Apa sebabnya sampai Nenek Dara selalu menunggunya.”
Aku melihat Pak
Dikun menghela nafasnya. “Malam itu, Pak Bagus kedatangan teman-temannya,
pergi dengan tergesa-gesa, dan pulang waktu subuh, menurut Pak Lik
Suryo, waktu pulang, Pak Bagus nampak
kelelahan, malam, dan kelihatan ada gurat-gurat ketegangan di wajahnya.”
“Sebenarnya, apa yang dilakukan Pak Bagus dan
teman-temannya setiap malam itu, Pak?”
Pak Dikun menggeleng, kemudian Laki-laki itu menyulut
sebatang rokok lagi, kemudian dihisapnya dalam-dalam. “Siang harinya, menurut Pak
Lik Suryo, Pak Bagus nampak gelisah, membuat Pak Lik Suryo merasa
keheranan, dan bertanya padanya, ada apa, Pak Bagus menjawab tidak ada apa-apa,
hanya agak sedikit sakit.
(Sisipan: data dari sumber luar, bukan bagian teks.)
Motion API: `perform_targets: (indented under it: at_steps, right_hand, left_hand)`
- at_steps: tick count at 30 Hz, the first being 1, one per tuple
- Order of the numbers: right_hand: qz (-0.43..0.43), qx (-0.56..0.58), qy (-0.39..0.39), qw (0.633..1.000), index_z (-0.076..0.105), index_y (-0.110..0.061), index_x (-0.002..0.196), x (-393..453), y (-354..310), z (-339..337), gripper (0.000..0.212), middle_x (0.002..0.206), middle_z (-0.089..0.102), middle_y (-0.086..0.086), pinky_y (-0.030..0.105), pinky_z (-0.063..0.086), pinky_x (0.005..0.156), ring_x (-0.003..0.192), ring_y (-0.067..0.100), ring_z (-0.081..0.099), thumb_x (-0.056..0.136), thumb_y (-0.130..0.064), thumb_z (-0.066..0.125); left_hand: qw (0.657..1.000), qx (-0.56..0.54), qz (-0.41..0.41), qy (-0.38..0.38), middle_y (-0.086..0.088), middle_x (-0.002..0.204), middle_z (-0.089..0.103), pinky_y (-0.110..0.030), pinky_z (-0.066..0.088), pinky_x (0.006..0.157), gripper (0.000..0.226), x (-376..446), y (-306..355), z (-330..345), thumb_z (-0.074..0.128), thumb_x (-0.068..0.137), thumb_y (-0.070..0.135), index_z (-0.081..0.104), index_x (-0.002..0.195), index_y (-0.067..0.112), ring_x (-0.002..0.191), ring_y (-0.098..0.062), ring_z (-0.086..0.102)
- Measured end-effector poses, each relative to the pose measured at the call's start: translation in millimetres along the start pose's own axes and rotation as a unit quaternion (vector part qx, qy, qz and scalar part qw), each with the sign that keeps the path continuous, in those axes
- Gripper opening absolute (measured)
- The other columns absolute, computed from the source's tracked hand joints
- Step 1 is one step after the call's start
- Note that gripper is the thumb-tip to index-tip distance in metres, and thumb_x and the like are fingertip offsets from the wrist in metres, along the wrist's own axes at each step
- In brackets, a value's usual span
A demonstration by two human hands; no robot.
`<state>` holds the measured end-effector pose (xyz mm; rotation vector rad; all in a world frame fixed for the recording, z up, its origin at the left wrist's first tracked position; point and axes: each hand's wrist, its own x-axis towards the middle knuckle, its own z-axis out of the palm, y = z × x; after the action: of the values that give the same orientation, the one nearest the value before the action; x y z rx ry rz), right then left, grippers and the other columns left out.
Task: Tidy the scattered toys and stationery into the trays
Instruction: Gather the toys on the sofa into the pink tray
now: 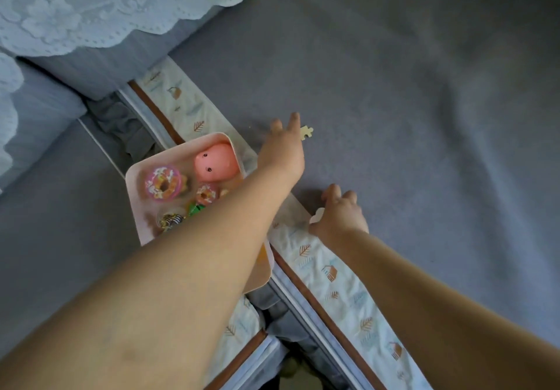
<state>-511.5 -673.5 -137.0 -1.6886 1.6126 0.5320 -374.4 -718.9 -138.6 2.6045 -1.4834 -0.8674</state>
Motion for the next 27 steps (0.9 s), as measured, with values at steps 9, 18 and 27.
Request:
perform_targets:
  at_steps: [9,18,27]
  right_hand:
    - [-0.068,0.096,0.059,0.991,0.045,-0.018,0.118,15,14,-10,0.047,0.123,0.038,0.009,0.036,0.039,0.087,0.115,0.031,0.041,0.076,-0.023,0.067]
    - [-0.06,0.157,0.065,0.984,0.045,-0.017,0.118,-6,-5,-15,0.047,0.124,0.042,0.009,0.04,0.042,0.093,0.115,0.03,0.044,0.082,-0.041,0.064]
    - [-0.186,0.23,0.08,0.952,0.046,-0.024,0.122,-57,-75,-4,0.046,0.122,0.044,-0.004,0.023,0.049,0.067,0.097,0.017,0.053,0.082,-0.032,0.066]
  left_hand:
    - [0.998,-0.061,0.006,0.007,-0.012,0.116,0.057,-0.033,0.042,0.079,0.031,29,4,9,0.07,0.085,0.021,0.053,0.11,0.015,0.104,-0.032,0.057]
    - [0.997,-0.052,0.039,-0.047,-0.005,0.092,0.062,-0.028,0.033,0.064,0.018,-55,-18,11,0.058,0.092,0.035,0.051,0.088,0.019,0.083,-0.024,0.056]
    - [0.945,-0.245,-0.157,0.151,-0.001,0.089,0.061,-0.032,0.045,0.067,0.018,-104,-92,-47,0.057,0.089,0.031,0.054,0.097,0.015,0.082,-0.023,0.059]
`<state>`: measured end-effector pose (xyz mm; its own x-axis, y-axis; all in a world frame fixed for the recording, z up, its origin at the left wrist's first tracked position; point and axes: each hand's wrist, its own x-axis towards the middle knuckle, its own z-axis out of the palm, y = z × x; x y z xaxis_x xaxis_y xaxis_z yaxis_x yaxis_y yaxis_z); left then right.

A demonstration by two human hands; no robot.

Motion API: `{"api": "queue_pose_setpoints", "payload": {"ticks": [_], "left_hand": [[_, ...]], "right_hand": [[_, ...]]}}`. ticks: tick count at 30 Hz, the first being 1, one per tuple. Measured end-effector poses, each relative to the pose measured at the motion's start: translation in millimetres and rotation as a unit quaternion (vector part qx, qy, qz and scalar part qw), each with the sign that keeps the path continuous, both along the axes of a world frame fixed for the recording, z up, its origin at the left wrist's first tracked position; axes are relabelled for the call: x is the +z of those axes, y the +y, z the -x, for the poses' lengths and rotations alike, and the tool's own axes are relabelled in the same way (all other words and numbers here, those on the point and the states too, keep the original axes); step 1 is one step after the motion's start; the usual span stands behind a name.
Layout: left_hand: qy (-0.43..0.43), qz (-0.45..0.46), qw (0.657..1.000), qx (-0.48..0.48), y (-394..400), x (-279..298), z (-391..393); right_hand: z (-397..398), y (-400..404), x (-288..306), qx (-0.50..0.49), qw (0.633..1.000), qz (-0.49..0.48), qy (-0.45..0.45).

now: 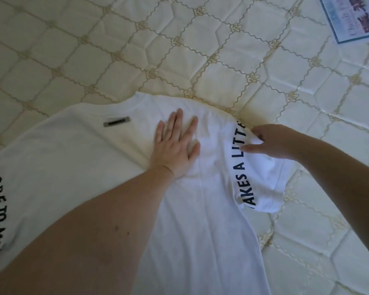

Sore harinya, Pak Bagus menemui Pak Lik
Suryo sambil membawa sebuah kardus, dan meminta tolong untuk membakarnya,
ketika ditanya apa isinya, Pak bagus hanya menjawab berkas-berkas yang tidak
berguna. Pak Lik pun membakarnya. Menurut dia, waktu dibakar terlihat
kain merah dan kertas-kertas, yang entah apa isinya. Kemudian pada malam
harinya, datang beberapa orang menemui Pak Bagus, menurut Pak Lik,
mereka bukan teman-temannya yang biasa, jumlah mereka ada sekitar lima orang
dan berbicara dengan Pak Bagus di luar rumah. Beberapa saat kemudian Pak Bagus
masuk kembali ke kamarnya, kemudian keluar sambil membawa barang-barangnya.
Sebelum pergi dia berpamitan, ketika ditanya akan ke mana, Pak Bagus hanya
tersenyum, kemudian dia mengucapkan terima kasih kepada Pak Lik dan
istrinya. Setelah itu Pak Bagus bersama dengan kelima orang yang menjemputnya,
dan tak pernah kembali lagi, sampai hari ini.”
“Pak Bagus mau pergi ke mana sebenarnya. Lalu siapa
orang-orang yang menjemputnya.”
“Tidak ada yang tahu.”
“Bagaimana dengan teman-teman guru lainnya, setelah
mendengar kepergian pak Bagus?
“Kepala Sekolah waktu itu mengatakan kalau Pak Bagus
dipindahtugaskan.”
“Bagaimana dengan Nenek Dara?”
Pak Dikun menghela nafasnya. “Keesokan sorenya, Nenek
Dara pergi ke rumah Pak Lik Suryo, menanyakan kenapa Pak Bagus tidak
datang menemuinya, padahal mereka sudah berjanji untuk bertemu. Pak Lik
pun menceritakan kejadian semalam, tetapi Nenek Dara tidak mempercayai begitu
saja, sambil menangis dia berkata kalau Pak Lik bohong, dia berkata
bahwa akan terus menunggunya di tempat itu, sampai Pak Bagus menemuinya, karena
sudah berjanji, kalau sampai kapan pun tidak akan meninggalkan dirinya.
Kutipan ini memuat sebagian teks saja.